= Patent law in the Netherlands =

Patent law in the Netherlands, or simply Dutch patent law, is mainly governed by the Kingdom Patents Act (Rijksoctrooiwet) and the European Patent Convention. A patent covering the Netherlands can be obtained through three different routes: through the direct filing of a national patent application with the Netherlands Patent Office (Octrooicentrum Nederland) (direct national route), through the filing of a European patent application (European route), or through the filing of an international application under the Patent Cooperation Treaty followed by the entry into European phase of said international application (Euro-PCT route). The Dutch patent has a term of 20 years and has effect in the (European and Caribbean) Netherlands, Curaçao and Sint Maarten. Aruba has its own patent system.

==Dutch patent==
National patents applied for directly with Netherlands Patent Office are so-called ‘registration patents’ (registratieoctrooien): no substantial examination takes place, and the patent is granted if certain formalities have been fulfilled. European patents designating the Netherlands have the same effect as direct national patents, provided that the patent description is translated in English (if not already in English) and the claims in Dutch (The Netherlands has ratified the London Agreement (2000)). Also unitary patents apply in the Netherlands after entry into force of the Unified Patent Court agreement in June 2023. The unitary effect (which formally only applies in the European part of the Netherlands), is automatically extended to Curacao, Sint Maarten and Bonaire, Sint Eustatius and Saba).

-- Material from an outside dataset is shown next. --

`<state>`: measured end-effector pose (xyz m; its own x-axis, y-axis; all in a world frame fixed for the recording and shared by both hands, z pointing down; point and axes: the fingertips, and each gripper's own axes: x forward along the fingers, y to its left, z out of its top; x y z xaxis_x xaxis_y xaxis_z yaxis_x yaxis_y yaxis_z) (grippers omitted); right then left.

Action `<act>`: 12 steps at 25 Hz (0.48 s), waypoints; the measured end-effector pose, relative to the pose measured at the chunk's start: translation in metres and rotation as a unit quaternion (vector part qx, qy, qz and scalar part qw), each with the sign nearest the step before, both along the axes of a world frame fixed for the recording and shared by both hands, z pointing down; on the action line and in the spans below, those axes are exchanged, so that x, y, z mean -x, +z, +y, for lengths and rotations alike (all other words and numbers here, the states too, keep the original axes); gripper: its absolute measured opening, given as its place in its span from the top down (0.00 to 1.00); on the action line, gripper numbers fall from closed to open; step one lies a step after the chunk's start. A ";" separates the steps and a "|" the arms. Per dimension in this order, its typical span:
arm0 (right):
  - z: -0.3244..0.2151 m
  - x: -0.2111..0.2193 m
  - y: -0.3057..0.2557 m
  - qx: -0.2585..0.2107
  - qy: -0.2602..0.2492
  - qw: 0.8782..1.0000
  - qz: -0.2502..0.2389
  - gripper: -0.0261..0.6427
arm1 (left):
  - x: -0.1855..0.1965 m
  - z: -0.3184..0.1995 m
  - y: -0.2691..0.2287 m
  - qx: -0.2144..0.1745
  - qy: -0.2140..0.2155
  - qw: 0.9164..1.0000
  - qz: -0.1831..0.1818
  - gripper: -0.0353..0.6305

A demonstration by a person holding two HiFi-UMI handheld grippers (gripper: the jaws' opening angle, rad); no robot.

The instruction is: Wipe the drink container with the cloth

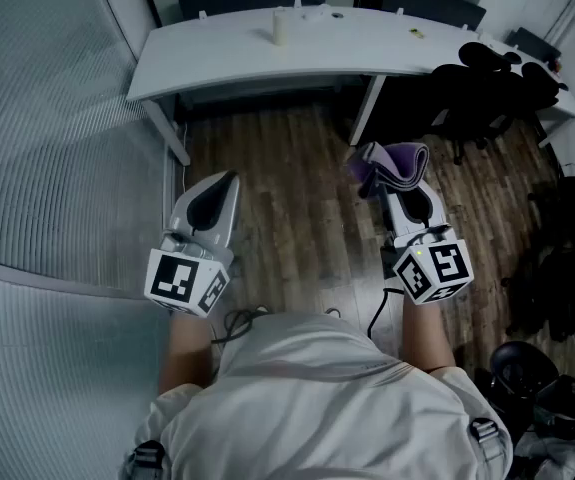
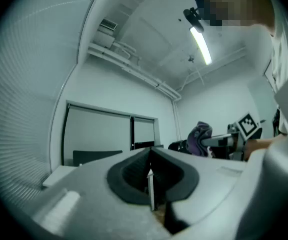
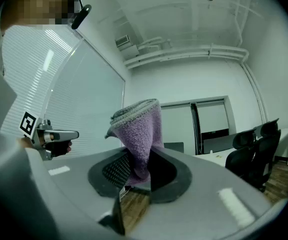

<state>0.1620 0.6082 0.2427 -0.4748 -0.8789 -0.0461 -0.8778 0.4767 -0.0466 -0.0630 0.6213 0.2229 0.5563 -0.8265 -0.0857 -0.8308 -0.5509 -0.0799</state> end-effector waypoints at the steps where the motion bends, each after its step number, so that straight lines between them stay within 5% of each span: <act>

Inventions have to fulfill three requirements to be patentable: they have to be new, inventive and industrially applicable. Patents can be licensed and such license has effect against third parties only after registration with the Intellectual property office. The patents act provides for the grant of compulsory licenses in the public interest if the patent owner refuses to grant a license, and grant of compulsory licenses to the Kingdom in wartime.

==History==
Although a patent system existed in the Netherlands as part of French law before, the January 1817 patents act was the first patent act approved in the United Kingdom of the Netherlands. The act was repealed in 1869. In 1910 the Patent Act came into effect, which after being renamed to Kingdom Patents Act in 1968 was revised substantially in 1979 to provide for the entry into force of the European Patent Convention. The success of the EPC led to a decline in national patents applied for directly at the Dutch Patent Office, which resulted in the conversion to a registration patent (registratieoctrooien) in the Rijksoctrooiwet 1995, the 1995 version of the Kingdom Patents Act that was a recast of the Rijksoctrooiwet.

==Territorial scope==
From the start, the 1910 Patents Act has been applicable for the whole Dutch Empire, although from 1956 until the 1960s changes were made to the act in order to reduce the backlog in patent applications and to apply the London act of the Paris Convention that initially did not apply to Suriname and the Netherlands Antilles, as this reduced the approval procedure.

From 1995, Aruba fell (mostly) out of scope of Dutch patent law with the introduction of the Aruban patent. The European Patent Convention only became applicable to the Netherlands Antilles in 2007, and thus provisions regarding European patents only apply there since then. The dissolution of the Netherlands Antilles in 2010 had no effect on the applicability of the patents law and remained applicable in the Caribbean Netherlands, Curaçao and Sint Maarten. Supplementary protection certificates are also regulated by the Rijksoctrooiwet, and do only apply to the European Netherlands.

==Litigation==
The court of The Hague is exclusively competent to decide issues regarding patents in the Netherlands, including validity, infringement and ownership. Until around 2008, Dutch courts would render decisions regarding European patents that covered not only the Netherlands, but also other European Union member states, and other Lugano convention member states under the Spider in the web doctrine. If a defendant had his centre of activities in the Netherlands (the ‘spider’), then decisions governing a European patent were also applied to the same European patent in other states. This possibility was limited by European Court of Justice decision in Roche and others (C-539/03, ).

From 1 June 2023, the Unified Patent Court will have jurisdiction regarding unitary patents and other European patents (unless they have been opted out). The court of The Hague will still be competent regarding Dutch patents which are not European patents and non-opted out European patents. Regarding other European patents both courts will have jurisdiction.